The Olivier describes Salomé by Yaël Farber as a ‘new’ play. Not quite. It premièred in Washington a couple of years ago. And I bet Farber was thrilled at the chance to direct this revival at the National’s biggest and best equipped stage. She approaches the Olivier’s effects department like a pyromaniac in a firework factory. She wants everything to go off at once. And it does. Goatherds yodel. Bells bong. Flutes warble. Birds parp. A revolving conveyor belt twirls spare actors around the stage in dizzy circles. Chord surges swell and fade on the soundtrack. Kneeling shepherdesses sift mounds of soap powder into mahogany salad bowls. Overhead, the prog-rock spotlights pick out the figures of Herod and Pilate, both wearing pound-shop kaftans, as they shout bombastic platitudes at each other. A naked unshod dancer spends 20 minutes labouring across the stage in slow motion. Any cast member not involved in a scene has to throw a pose, artfully lit, like an extra from a Titian epic.
It goes on and on. But it goes nowhere. The characters are impenetrable abstractions. Herod stands for rapacity, Salomé for innocence, John the Baptist for righteous defiance. Farber’s lingo is as remote and pompous as a bad Victorian translation of Sophocles. ‘I am she whose hour to speak has come. Too long I have waited,’ says Salomé. The Baptist, who might be a focus of sympathy, rants in Arabic like an outpatient or a hate preacher. His words are translated on a rear screen that is half-obscured by a clunking great ladder, centre-stage. Someone should fix that.
The show’s chief flavour is sado-erotic titillation. Salomé is raped early on. Then she’s stripped naked, very slowly, and carefully bathed and dried. She then puts on a muslin nightie and performs the kind of soft-porn lap dance favoured by online starlets seeking attention from trolls. The Baptist is also paraded for masochistic thrills. His chiselled body is nude throughout except for a string loincloth dangling between his thighs like a snooker pocket. Before his execution, he’s roughed up gratuitously by his captors. I looked away during the beheading but I caught a glimpse of handsome lighting and swags of gorgeous cloth dramatically gathered and layered. Why didn’t I look properly? Because I’m well adjusted. I have no desire to watch hostages being abused and murdered, even in make-believe. The idea that ‘art’ absolves the audience, or the creators, of sadistic voyeurism doesn’t convince me. These are torture scenes done with the trite slickness of a Vogue photo shoot.

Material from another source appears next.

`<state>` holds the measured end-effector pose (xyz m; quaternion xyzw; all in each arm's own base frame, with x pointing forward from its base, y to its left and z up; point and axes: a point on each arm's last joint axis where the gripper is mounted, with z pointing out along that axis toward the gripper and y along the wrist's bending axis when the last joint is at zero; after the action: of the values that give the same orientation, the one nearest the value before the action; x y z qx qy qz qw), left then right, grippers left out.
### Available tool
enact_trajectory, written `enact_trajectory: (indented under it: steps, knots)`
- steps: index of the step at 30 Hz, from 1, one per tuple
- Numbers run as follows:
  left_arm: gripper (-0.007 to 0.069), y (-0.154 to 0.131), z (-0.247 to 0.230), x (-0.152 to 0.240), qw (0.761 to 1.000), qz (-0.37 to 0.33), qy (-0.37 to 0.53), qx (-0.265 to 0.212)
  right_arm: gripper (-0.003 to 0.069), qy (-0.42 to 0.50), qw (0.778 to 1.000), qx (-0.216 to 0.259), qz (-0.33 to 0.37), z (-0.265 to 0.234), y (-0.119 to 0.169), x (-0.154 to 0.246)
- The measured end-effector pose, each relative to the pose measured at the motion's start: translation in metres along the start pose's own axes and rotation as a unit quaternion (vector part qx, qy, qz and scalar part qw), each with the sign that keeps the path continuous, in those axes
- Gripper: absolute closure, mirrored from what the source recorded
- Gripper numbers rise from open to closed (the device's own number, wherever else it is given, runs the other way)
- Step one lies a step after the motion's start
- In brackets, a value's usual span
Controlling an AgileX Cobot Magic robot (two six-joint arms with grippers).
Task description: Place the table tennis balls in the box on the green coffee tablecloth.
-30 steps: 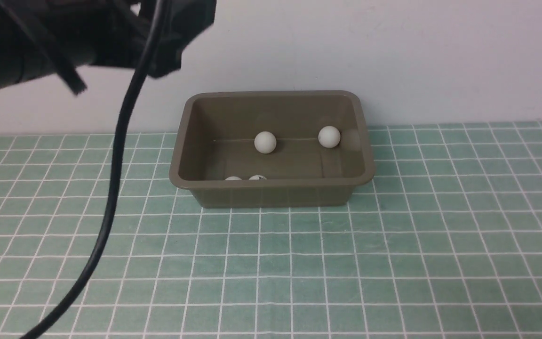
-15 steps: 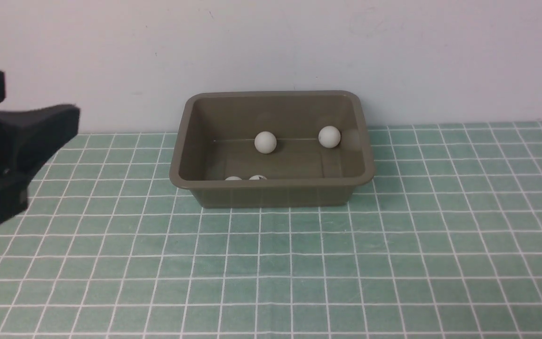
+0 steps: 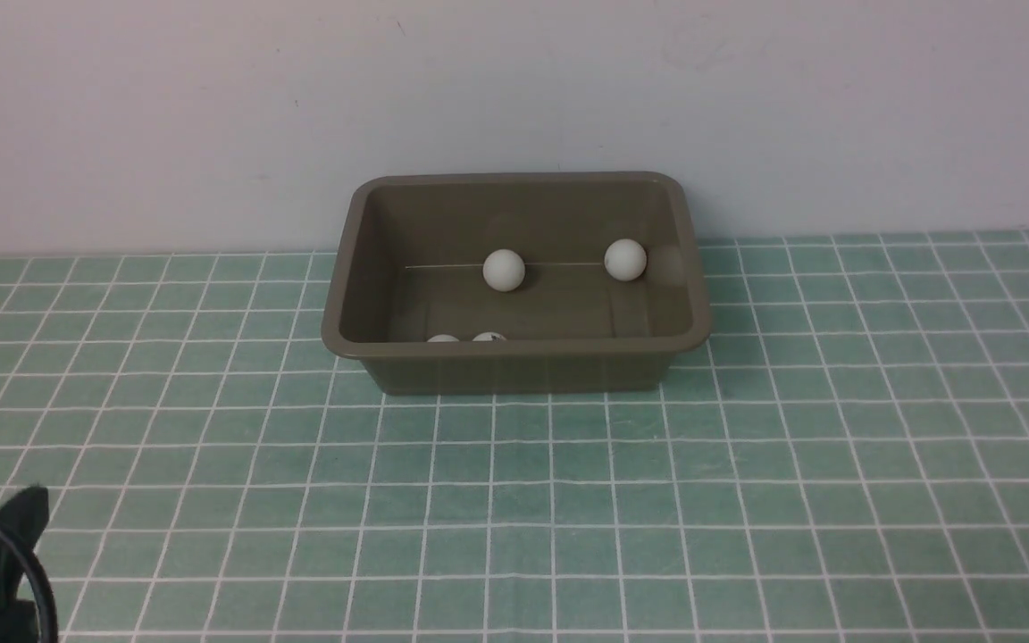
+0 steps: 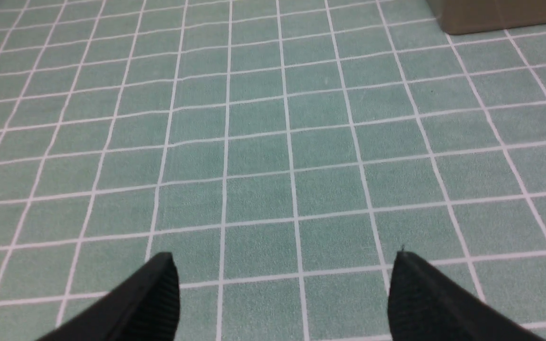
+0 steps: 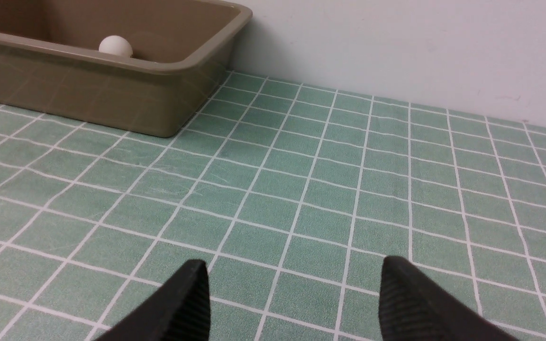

Brecht’s Galileo is a mixture of modern dress and fancy dress. The audience sprawl on cushions beneath a starry dome overhead. Galileo is played by Brendan Cowell, who wears scruffy jeans and a T-shirt depicting an astronaut being tugged heavenwards by coloured balloons. His Aussie accent completes the outdoor groove and the play unfolds like a summer camp for clever eight-year-olds hosted by a geography teacher on speed. The atmosphere is engaging and friendly. The play’s opening scenes are among Brecht’s finest achievements. We watch as Galileo points his telescope at the sky and obliterates two millennia of Aristotelian certainty. The moon emits no light. Jupiter is not a star but a world like our own. And its moons have their own orbits. This last observation destroyed the theory that the heavens move in harmony and that the stars are fixed by crystalline structures to the perimeter of the cosmos. When Jupiter’s moons are in motion, why don’t the crystals smash? Galileo’s sense of wonder and excitement are captured beautifully here.
Then the subject changes. The astronomer confronts the Church and the play slithers into pastiche. So does the production. Catholic grandees are dressed in cheap paper costumes. The Doge of Venice and his court wear red fezes as though they were at a Tommy Cooper convention. Brecht must bear most of the blame. Writing in the 1930s he set out to ridicule an ecclesiastical hierarchy whose power was on the wane. Making fat cardinals in crimson hats look silly is a feeble objective. And if Brecht wants to equate the Church and the Nazis as blinkered exponents of a moribund ideology he doesn’t quite pull it off.
The play slows further in the second half as he tries to dramatise the consequences of Galileo’s recantation. For this he has to dabble in imponderables. He must explain how much the scientific development of Europe was impaired by the Church’s refusal to accept the Copernican cosmos. And having quantified this vast and nebulous deficit he must humanise it and put it on stage. Both feats are beyond Brecht. But instead of altering his design he simply pads out the second act with set-piece debates and high-minded rants about authority and defiance. The youthful audience registered this show as a hit. And it’s not bad. But bail out at the interval.